Google DeepMind has released a new open model aimed at bringing advanced multimodal AI directly to ordinary consumer machines. Gemma 4 12B was officially launched on June 3, 2026, and is technically distinguished from most competitors by dropping separate encoders for audio and images in favor of a unified, encoder-free architecture.

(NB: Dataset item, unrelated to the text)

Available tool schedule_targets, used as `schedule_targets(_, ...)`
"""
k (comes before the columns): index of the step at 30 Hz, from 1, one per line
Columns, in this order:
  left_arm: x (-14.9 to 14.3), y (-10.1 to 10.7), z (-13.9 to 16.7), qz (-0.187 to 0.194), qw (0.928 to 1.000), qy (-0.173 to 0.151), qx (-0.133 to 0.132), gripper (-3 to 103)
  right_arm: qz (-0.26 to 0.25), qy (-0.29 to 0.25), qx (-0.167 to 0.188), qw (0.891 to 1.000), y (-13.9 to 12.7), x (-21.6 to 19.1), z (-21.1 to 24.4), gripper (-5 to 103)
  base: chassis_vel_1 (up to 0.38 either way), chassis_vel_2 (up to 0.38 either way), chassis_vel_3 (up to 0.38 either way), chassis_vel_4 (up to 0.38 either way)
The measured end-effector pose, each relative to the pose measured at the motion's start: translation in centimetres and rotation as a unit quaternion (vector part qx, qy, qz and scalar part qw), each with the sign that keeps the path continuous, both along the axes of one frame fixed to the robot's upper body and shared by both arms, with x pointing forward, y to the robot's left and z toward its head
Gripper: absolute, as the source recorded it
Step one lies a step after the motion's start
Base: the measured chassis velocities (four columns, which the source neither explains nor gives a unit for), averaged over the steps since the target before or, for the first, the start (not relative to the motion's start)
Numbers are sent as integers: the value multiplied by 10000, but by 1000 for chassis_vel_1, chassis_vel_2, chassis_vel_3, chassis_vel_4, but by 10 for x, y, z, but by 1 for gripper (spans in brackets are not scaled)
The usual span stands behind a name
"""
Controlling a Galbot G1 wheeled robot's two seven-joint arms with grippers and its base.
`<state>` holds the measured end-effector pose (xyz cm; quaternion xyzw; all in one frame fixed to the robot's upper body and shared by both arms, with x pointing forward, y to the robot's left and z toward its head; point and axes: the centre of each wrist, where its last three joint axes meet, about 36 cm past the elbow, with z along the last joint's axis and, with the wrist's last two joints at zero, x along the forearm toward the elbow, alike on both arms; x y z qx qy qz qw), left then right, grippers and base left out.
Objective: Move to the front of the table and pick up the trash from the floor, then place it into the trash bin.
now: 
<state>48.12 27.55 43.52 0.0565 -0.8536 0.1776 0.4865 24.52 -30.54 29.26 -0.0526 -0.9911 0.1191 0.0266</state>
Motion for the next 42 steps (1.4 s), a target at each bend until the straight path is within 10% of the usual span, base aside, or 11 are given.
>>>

What makes the architecture special?
Most multimodal models are built around separate encoders – dedicated modules for interpreting images and audio – which can account for between 150 and 550 million parameters for vision and an additional 300 million for audio. Gemma 4 12B replaces this with lightweight embedding modules that project raw data directly into the same dimensional space as text tokens.

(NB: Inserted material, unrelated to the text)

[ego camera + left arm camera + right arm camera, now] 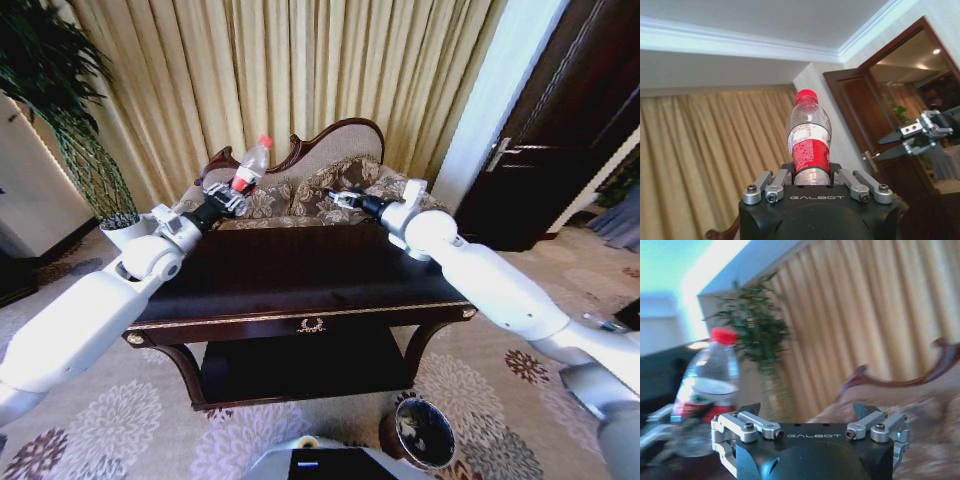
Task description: Move to the front of the table and place the trash on the table into the trash bin.
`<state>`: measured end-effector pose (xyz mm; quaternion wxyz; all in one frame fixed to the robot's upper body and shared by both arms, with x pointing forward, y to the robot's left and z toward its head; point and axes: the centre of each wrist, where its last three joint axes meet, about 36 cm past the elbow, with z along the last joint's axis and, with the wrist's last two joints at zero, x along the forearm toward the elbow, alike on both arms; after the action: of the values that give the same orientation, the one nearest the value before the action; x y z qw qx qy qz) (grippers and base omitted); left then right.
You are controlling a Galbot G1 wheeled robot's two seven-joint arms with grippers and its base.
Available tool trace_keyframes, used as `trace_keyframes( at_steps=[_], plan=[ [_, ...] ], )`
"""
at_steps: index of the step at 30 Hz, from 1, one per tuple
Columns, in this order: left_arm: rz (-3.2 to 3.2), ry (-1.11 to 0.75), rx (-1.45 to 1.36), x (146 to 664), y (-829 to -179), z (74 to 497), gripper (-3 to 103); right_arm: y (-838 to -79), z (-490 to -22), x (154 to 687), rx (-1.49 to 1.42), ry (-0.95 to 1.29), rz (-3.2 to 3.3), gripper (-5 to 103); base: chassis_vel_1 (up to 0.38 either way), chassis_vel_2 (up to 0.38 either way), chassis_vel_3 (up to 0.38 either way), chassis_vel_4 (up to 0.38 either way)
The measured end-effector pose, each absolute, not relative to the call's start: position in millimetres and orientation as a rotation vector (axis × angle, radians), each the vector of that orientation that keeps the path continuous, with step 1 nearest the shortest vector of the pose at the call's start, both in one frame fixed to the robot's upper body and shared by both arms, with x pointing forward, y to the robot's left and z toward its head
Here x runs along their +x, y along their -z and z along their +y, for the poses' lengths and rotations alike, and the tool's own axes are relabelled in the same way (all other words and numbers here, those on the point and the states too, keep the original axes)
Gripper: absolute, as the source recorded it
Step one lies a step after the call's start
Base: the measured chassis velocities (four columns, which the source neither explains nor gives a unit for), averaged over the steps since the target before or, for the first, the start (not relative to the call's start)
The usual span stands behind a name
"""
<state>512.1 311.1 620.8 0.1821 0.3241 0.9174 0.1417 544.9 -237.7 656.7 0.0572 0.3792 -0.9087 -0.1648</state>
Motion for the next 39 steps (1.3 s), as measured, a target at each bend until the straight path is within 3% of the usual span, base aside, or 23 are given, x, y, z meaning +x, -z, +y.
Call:
trace_keyframes(
  at_steps=[10,39],
  plan=[
    [2.551,-0.43,0.956,501.3,-625.0,301.6,31,-669.2,-235.7,515.3,1.343,0.689,-2.6,100,0.0,0.0,0.0,0.0],
    [2.535,-0.354,1.05,509.5,-627.6,236.6,31,-684.2,-182.2,536.7,1.358,0.661,-2.691,100,0.0,0.0,0.0,0.0]
  ],
)
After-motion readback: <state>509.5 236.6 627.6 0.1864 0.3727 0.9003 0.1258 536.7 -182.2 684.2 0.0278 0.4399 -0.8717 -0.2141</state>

For images, this means 48×48 pixel patches are processed with a single matrix multiplication. For audio, the raw signal is projected directly without an intermediate encoder step. According to Google DeepMind, this reduces both latency and memory usage compared to traditional setups.
Gemma 4 12B is not merely an incremental update – it is Google's blueprint for bringing genuine multimodal capability to local devices

Specifications and availability
The model has 11.95 billion parameters distributed across 48 layers, a context window of 256,000 tokens, and a vocabulary of 262,000 tokens. It uses a sliding attention window of 1,024 tokens. The model is available in both a pre-trained and an instruction-tuned variant under the Apache 2.0 license, allowing free use, modification, and commercial exploitation.

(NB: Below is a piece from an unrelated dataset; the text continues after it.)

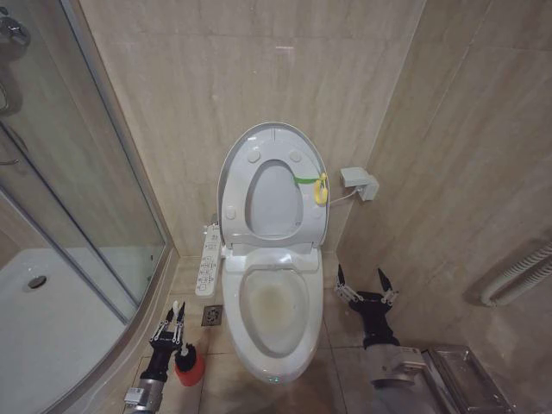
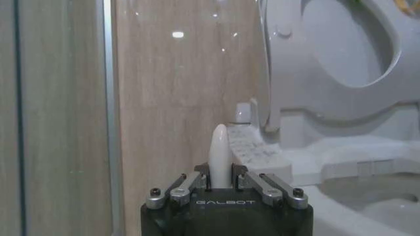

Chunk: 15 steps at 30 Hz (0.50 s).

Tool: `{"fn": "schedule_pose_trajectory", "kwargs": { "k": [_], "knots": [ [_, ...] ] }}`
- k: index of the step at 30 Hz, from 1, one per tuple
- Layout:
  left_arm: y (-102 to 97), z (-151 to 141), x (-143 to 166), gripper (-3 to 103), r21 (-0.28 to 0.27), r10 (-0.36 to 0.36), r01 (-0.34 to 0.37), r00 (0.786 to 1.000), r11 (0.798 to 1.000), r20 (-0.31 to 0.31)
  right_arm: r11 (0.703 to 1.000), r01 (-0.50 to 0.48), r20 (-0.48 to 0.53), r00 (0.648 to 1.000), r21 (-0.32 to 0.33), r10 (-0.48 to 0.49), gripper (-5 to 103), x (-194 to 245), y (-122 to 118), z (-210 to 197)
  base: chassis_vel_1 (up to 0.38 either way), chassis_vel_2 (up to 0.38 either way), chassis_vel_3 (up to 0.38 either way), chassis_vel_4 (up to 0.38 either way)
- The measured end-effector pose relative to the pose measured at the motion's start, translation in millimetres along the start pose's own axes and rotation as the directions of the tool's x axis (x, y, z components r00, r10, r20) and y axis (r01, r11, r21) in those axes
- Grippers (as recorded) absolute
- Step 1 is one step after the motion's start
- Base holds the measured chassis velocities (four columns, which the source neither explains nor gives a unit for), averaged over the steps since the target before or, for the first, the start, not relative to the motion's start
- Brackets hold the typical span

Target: Open the toilet lid, clean the toilet bowl with a toilet brush, close the toilet lid, and flush.

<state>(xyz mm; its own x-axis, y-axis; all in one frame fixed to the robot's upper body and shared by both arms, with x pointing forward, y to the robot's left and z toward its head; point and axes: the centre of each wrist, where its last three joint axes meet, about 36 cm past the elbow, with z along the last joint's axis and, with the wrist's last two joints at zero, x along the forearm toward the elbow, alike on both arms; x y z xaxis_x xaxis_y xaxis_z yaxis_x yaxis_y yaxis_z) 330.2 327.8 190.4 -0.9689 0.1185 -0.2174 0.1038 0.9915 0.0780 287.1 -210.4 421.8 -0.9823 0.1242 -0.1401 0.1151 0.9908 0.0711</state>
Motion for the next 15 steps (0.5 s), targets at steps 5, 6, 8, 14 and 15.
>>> {"fn": "schedule_pose_trajectory", "kwargs": {
  "k": [5, 6, 8, 14, 15],
  "knots": [
    [7.9, 15.7, -4.0, 22, -0.017, 0.001, -0.001, 1.000, 1.000, 0.002, 1.000, 0.000, 0.000, 1.000, 0.000, 0.000, 100, 0.0, 0.0, 0.0, 0.000, 0.000, 0.000, 0.000],
    [8.7, 19.4, -4.8, 22, -0.019, 0.004, -0.004, 1.000, 1.000, -0.001, 1.000, 0.000, 0.000, 1.000, 0.000, 0.000, 100, 0.0, 0.0, 0.0, 0.000, 0.000, 0.000, 0.000],
    [6.8, 24.8, -6.4, 22, -0.014, 0.006, -0.006, 1.000, 1.000, -0.010, 1.000, 0.000, 0.000, 1.000, 0.000, 0.000, 100, 0.0, 0.0, 0.0, 0.000, 0.000, 0.000, 0.000],
    [0.2, 40.3, -8.7, 22, 0.003, 0.000, 0.000, 0.999, 1.000, -0.046, 1.000, 0.000, 0.000, 1.000, 0.000, 0.000, 100, 0.0, 0.0, 0.0, 0.000, 0.000, 0.000, 0.000],
    [0.2, 40.3, -8.7, 22, 0.003, 0.000, 0.000, 0.999, 1.000, -0.046, 1.000, 0.000, 0.000, 1.000, 0.000, 0.000, 100, 0.0, 0.0, 0.0, 0.000, 0.000, 0.000, 0.000]
  ]
}}
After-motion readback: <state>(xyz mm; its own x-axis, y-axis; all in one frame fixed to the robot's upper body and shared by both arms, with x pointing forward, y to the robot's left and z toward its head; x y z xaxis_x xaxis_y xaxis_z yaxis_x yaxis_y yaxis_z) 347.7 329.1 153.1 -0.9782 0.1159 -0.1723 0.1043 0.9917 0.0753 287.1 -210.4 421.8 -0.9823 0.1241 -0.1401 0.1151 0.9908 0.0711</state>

Performance against the competition
According to Google DeepMind's own benchmarks, Gemma 4 12B delivers results that approach the significantly larger Gemma 4 26B MoE model on standard tests, while using less than half the memory footprint. On benchmarks such as DocVQA the gap is small, while the model falls further behind on coding tasks and MMLU Pro.
Compared to its predecessor, the larger Gemma 3 27B, the 12B model wins consistently, suggesting a generational leap in efficiency.
Against competing open models the picture is more nuanced. Compared to Alibaba's Qwen 3.6 27B, inference speed is clearly better – around 58 tokens per second versus Qwen's 32. Nevertheless, Qwen 3.6 27B outperforms it on coding tasks, translation, and general text quality in practical use cases, according to community benchmarks cited in the research material.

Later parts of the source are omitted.